Kafka Sink Node
The kafkaSink node in ZephFlow enables you to publish processed data to Kafka topics, providing a seamless integration
point for sending data from your pipeline to Kafka streams.
Overview
The Kafka sink node connects to a Kafka broker and publishes messages to specified topics. This allows you to build data processing pipelines that transform data and then send the results to Kafka for downstream consumption.
Key Features
- Kafka Integration: Connect to Kafka brokers to publish messages to topics
- Flexible Encoding: Support for multiple event encoding formats
- Partition Key Configuration: Optionally specify a field to use as the partition key
- Customizable Configuration: Fine-tune Kafka producer settings with custom properties
Parameters
| Parameter | Type | Description |
|---|---|---|
broker | String | Kafka broker address with port, comma-separated if multiple (e.g., "kafka-1:9092,kafka-2:9092") |
topic | String | Name of the Kafka topic to publish to |
partitionKeyFieldExpressionStr | String | Expression to determine partition key (null for default partitioning) |
encodingType | EncodingType | Format for serializing messages.

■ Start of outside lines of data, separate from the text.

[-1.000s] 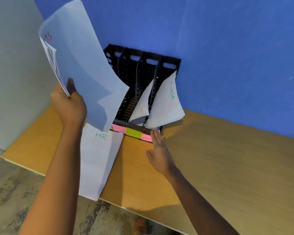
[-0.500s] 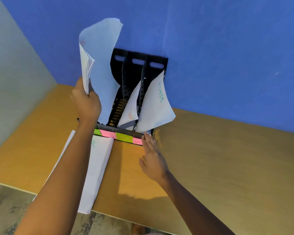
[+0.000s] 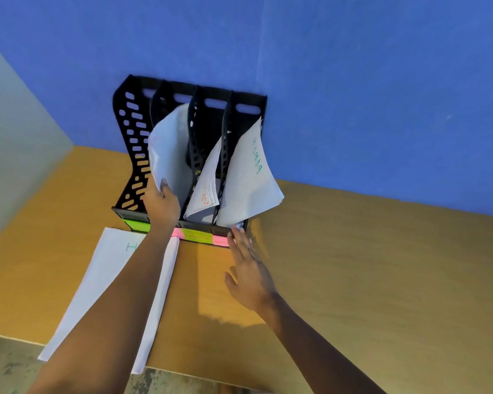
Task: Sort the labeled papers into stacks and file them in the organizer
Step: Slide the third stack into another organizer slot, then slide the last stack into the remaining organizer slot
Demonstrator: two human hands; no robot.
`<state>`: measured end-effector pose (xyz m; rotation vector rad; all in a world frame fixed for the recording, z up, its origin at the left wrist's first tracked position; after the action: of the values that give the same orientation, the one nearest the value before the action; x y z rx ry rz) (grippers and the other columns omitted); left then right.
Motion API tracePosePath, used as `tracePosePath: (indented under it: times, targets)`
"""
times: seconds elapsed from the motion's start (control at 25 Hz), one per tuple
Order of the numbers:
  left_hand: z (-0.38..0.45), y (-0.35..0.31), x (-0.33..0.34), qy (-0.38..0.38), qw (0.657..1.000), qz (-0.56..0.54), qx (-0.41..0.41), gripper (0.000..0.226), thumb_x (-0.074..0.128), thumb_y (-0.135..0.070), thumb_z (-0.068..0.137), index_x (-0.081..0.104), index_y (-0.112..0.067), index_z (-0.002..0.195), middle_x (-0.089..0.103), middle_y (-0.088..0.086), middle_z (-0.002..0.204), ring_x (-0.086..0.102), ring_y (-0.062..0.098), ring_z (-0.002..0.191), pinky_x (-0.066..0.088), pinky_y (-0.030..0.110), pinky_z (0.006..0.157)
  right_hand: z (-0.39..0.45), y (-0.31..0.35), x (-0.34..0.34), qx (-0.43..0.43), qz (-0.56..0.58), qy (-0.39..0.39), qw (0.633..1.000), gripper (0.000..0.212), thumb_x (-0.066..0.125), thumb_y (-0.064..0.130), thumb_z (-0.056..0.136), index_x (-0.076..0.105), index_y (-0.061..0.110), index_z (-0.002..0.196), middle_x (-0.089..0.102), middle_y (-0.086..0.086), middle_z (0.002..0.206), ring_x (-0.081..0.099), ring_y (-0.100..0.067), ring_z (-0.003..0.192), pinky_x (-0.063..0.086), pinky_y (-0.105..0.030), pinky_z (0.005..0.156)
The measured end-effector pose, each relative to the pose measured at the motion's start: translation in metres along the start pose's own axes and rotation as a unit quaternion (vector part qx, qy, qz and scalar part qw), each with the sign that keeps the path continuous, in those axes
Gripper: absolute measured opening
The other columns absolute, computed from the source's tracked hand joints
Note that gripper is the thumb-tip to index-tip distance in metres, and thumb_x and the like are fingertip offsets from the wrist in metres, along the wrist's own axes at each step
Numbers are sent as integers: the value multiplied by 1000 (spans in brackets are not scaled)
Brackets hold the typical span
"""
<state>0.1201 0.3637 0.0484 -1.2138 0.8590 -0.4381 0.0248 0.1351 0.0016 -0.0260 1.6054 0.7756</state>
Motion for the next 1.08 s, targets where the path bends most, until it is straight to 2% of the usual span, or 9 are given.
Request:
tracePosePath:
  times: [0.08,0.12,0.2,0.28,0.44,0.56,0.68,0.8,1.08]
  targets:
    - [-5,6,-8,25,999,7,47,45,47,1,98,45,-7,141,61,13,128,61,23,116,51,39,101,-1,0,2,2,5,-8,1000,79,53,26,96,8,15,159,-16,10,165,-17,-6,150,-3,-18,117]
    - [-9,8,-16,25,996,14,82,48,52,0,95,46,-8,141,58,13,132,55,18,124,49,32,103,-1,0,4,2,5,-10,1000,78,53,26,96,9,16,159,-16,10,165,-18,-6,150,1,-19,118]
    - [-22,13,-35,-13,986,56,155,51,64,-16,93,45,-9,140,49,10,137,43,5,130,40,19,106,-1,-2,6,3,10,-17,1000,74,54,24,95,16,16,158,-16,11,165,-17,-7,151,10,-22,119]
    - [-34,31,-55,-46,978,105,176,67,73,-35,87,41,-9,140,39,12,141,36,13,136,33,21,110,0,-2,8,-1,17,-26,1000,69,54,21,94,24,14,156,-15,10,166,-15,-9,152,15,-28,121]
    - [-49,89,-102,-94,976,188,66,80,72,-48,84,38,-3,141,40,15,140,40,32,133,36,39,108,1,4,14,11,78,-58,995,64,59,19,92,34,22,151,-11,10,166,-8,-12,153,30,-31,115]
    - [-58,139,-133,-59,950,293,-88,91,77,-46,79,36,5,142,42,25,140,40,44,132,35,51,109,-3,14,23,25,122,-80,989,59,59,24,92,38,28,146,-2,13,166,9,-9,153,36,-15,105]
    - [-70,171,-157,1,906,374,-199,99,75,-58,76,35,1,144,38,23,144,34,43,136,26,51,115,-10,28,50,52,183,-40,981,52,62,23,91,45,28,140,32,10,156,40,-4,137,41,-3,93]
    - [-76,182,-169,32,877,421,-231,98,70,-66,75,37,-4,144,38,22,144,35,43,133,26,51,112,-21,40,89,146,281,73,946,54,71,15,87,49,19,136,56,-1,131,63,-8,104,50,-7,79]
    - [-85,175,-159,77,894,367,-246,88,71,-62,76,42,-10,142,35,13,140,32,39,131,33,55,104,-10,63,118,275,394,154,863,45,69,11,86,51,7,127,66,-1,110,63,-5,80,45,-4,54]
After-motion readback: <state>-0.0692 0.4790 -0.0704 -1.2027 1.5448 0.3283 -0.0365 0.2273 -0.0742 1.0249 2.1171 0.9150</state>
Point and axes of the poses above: each hand's wrist, its own z-axis towards the middle knuckle, its own x-axis out of the palm, y = z × x, the point moved 5 cm from there along z, towards the middle knuckle
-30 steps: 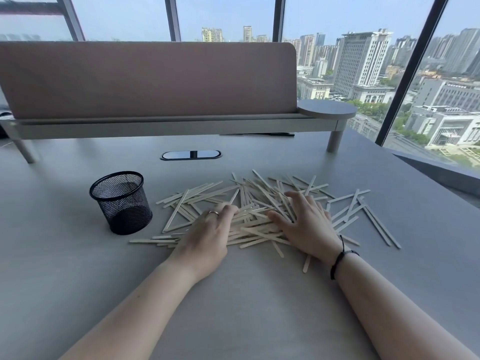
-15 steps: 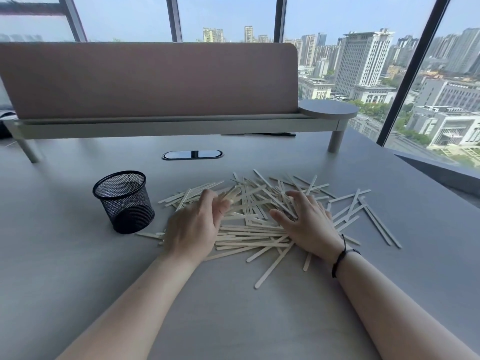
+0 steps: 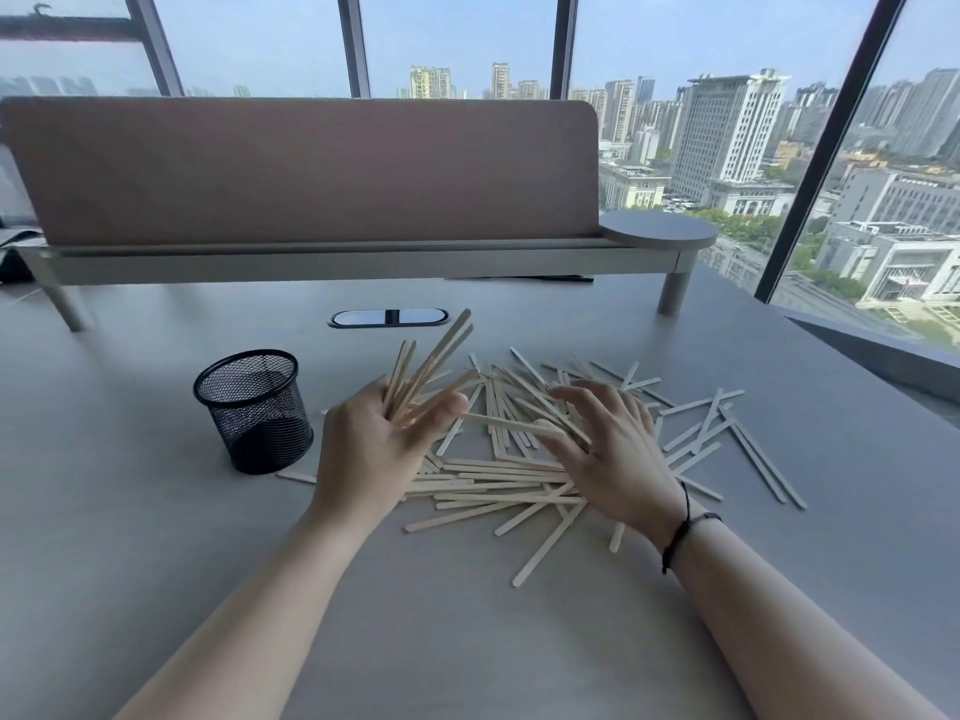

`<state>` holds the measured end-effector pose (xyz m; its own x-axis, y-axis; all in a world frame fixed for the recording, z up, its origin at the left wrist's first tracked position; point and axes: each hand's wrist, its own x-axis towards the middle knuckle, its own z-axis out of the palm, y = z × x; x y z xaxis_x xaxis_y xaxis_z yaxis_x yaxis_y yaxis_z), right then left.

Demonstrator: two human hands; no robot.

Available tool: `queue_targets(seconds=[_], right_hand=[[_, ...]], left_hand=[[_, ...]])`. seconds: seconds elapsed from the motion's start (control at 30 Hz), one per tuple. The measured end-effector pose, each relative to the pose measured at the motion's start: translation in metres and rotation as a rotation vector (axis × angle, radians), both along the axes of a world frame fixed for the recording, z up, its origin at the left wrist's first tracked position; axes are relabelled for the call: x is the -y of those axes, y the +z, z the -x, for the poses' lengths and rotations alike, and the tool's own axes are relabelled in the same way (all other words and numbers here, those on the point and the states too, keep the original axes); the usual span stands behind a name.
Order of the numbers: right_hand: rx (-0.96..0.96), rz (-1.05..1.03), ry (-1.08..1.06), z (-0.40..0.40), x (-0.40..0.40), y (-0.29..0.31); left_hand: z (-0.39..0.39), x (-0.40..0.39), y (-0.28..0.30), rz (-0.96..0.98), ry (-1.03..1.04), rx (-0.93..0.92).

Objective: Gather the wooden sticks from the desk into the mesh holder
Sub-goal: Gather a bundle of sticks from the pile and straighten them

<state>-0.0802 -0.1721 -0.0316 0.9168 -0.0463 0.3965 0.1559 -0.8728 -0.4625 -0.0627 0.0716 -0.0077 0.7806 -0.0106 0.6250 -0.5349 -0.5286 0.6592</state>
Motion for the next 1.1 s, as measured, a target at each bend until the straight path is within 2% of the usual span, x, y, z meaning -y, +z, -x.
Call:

Supported types: CSV, JSON_OBJECT, JSON_ARRAY, JSON_OBJECT_LINE. Each record is published as an individual Kafka message. |
properties | Map<String, String> | Additional Kafka producer properties (optional) |
More details about encoding type support can be found here.
Config Object
The full config object for the Kafka sink node (KafkaSinkDto.Config):
| Field | Type | Required | Default | Description |
|---|---|---|---|---|
broker | String | Yes | — | Kafka broker address with port, comma-separated if multiple |
topic | String | Yes | — | Name of the Kafka topic to publish to |
partitionKeyFieldExpressionStr | String | No | null | Expression to determine partition key (null for default partitioning) |
encodingType | String | Yes | — | Format for serializing messages. Supported values: CSV, JSON_OBJECT, JSON_ARRAY, JSON_OBJECT_LINE |
properties | Map<String, String> | No | null | Additional Kafka producer properties |
Default Producer Settings
When no custom properties are provided, the Kafka sink node applies the following defaults optimized for high-throughput production:
| Property | Default Value | Description |
|---|---|---|
batch.size | 65536 (64KB) | Maximum batch size in bytes |
linger.ms | 10 | Time to wait for additional messages before sending a batch |
buffer.memory | 67108864 (64MB) | Total memory available to the producer for buffering |
compression.type | lz4 | Compression algorithm for message batches |
acks | 1 | Number of acknowledgments required (leader only) |
retries | 3 | Number of retry attempts on failure |
max.in.flight.requests.per.connection | 5 | Maximum unacknowledged requests per connection |
Custom properties passed via the properties parameter will override these defaults.
Delivery Model
The Kafka sink uses an asynchronous fire-and-forget delivery model. Messages are sent to the Kafka producer asynchronously, and delivery results (success or failure) are tracked via callbacks. This means:
- Sending a message does not block the pipeline
- Delivery errors are tracked asynchronously and reported through counters
- For stronger delivery guarantees, set
acks=alland increaseretriesvia custom properties
Best Practices
Producer Configuration Strategy
-
Durability vs. Performance: Balance between durability and throughput based on your use case
- For high durability: set
acks=all, increaseretries, and enable idempotence - For high throughput: increase
batch.size,linger.ms, and use efficient compression
- For high durability: set
-
Partition Key Selection: Choose partition keys that provide even distribution across partitions
Performance Tuning
- Batch Size: Increase batch size for higher throughput at the cost of slightly higher latency (default: 64KB)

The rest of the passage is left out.